The rights of celebrities to control the commercial use of their images has been a hot topic in both the UK and the US for some time now.  You may recall, CovBrands reported on the issue before in connection with a lawsuit by Rihanna against Topshop for selling a t-shirt bearing her image without her consent.  Rihanna sued in the UK where the law surrounding image rights is very much unsettled.  Although the High Court sided with Rihanna on the grounds of passing off, the court did not introduce a “right of publicity” to English law.

Contrast that to the United States where many US states have “right of publicity” laws that allow celebrities to control the commercial use of their names, images, and likenesses and sue when their image is used without consent, licensing or compensation.  A number of US cases brought by athletes in recent years and months may further shape the law in this realm, particularly where it is not clear that a person’s “likeness” has been misappropriated.  Michael Jordan is embroiled in contentious suits against two Chicago-area grocery stores, alleging they ran ads in the 2009 edition of Sports Illustrated Presents congratulating Jordan on his induction into the NBA Hall of Fame and featuring his jersey number “23” along with their own logos.  And in a series of cases against Electronic Arts, Inc., the maker of video games like Madden NFL or NCAA Football and NCAA Basketball, athletes have sued Electronic Arts, Inc., alleging the company created virtual players that, while not using names, assign physical and personal attributes that the players claim identify them.  Last month, ex-NFL running back and Hall of Famer Jim Brown sued  in Los Angeles Superior Court.  The complaint follows a 9th Circuit dismissal of a similar claim by Brown that his inclusion in Madden implied his endorsement of the product.  The panel of judges disagreed, concluding that Madden video games are “expressive works” and that Brown’s likeness was “artistically relevant to the games.”  The 9th Circuit simultaneously sided with college athletes allowing their suit to go forward and arguing that in EA’s NCAA video games, EA had not transformed the avatars into works of art and that the avatars are too realistic.  The most high profile — In re: NCAA Student-Athlete Name & Likeness Licensing Litigation, better known as the O’Bannon case after the lead plaintiff Ed O’Bannon, a former star of the UCLA men’s basketball team — alleges that the NCAA violated antitrust laws by selling college players’ likenesses to EA to use in their NCAA college football and basketball video games.  In addition to the NCAA, the suit also names EA and Collegiate Licensing Co. as defendants.

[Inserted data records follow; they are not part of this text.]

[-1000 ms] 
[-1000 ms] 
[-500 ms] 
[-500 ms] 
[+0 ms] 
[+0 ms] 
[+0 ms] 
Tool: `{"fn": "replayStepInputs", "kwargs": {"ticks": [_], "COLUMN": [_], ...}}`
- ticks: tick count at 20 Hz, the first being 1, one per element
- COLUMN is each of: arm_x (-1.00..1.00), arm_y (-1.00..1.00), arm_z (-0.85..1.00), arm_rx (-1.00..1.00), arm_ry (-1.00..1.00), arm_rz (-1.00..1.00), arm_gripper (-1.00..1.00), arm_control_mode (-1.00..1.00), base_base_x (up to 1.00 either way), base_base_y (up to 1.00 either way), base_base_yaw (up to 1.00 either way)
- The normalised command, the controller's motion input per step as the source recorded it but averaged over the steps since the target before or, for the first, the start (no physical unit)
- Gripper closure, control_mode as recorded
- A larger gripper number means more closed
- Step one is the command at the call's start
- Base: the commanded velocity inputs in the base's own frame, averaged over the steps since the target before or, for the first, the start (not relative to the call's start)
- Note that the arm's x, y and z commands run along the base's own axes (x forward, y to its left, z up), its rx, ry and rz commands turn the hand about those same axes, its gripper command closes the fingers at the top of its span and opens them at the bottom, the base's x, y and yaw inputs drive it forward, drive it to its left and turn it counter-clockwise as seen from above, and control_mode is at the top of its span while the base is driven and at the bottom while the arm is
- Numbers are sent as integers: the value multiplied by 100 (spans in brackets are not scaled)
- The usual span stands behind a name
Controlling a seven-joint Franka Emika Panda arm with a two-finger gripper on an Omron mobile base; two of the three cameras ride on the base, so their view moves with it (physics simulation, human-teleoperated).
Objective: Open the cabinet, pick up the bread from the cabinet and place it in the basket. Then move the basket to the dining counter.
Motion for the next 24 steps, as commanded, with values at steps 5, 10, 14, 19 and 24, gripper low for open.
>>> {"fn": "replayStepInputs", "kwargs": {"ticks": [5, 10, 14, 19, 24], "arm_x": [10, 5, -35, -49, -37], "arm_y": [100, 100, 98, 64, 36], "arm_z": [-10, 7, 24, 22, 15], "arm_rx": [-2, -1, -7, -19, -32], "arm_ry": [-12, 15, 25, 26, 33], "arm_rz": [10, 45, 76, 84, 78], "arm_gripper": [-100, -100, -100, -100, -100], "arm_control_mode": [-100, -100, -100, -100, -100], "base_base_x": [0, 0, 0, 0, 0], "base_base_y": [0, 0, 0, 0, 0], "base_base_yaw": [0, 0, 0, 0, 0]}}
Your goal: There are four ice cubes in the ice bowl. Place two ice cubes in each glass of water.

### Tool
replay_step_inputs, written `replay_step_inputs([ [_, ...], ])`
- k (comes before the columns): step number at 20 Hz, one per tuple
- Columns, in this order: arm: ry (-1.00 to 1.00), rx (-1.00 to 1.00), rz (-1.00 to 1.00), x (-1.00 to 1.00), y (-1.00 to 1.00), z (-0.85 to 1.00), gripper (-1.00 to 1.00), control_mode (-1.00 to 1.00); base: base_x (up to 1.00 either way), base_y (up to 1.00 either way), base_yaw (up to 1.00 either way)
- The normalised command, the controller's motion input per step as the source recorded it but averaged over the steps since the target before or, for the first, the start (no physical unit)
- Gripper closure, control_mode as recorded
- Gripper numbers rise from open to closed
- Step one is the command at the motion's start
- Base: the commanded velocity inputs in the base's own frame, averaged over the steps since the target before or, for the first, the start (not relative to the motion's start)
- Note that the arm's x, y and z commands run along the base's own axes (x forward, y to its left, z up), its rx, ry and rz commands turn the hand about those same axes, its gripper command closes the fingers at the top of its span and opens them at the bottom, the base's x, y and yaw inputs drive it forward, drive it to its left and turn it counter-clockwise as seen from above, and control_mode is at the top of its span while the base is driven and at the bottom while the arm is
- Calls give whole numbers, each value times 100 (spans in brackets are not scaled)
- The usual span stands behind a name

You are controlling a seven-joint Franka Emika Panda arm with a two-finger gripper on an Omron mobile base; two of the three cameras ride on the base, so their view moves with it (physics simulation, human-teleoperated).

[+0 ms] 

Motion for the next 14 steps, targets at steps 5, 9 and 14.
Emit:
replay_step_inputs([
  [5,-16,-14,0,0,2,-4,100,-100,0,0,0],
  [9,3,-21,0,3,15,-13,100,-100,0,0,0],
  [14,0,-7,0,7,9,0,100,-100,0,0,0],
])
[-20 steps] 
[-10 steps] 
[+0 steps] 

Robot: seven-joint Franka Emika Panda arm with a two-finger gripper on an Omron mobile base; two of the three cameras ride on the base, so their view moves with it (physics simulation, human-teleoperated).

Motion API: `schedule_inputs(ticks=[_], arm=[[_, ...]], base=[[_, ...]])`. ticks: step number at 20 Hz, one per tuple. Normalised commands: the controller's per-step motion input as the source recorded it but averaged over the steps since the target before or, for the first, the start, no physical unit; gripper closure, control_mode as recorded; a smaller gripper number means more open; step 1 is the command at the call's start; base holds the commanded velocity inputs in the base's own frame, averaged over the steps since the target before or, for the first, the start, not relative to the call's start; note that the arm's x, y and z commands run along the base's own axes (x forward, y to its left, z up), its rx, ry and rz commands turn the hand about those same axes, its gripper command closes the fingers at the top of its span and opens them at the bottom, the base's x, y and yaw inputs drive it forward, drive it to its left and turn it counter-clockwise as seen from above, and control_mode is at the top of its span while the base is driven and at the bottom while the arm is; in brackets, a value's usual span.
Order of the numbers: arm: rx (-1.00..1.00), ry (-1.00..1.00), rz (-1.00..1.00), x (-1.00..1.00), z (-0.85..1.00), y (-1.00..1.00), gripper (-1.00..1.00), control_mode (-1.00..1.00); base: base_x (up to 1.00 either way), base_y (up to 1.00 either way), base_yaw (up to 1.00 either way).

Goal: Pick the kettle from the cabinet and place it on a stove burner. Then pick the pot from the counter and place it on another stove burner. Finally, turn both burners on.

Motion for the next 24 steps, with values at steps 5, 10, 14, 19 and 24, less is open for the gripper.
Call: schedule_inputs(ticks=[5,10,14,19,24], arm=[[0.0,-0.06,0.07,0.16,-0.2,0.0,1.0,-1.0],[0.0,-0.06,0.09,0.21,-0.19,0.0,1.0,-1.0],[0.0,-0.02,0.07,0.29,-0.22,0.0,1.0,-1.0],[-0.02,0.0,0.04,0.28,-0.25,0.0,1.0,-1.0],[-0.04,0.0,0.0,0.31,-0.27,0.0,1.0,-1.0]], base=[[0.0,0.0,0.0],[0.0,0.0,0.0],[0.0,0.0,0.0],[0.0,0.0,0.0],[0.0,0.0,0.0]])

While image rights in the UK is still an open question, the basic right to control one’s own image is a more settled question in the US.  These cases, however, may shape just how far a plaintiff can go to use that right.  Some courts have demonstrated the limits of the right in holdings that the First Amendment trumps plaintiffs’ claims.  That was essentially the holding of the Ninth Circuit when it dismissed Brown’s false endorsement claims.    And in one of the Michael Jordan cases, an Illinois federal judge held the grocery store’s congratulatory message was not advertising anything and therefore was protected speech.  Corporations and celebrities alike should pay close attention to these cases as they may determine the balance of an individual’s right of publicity and a corporation’s First Amendment rights.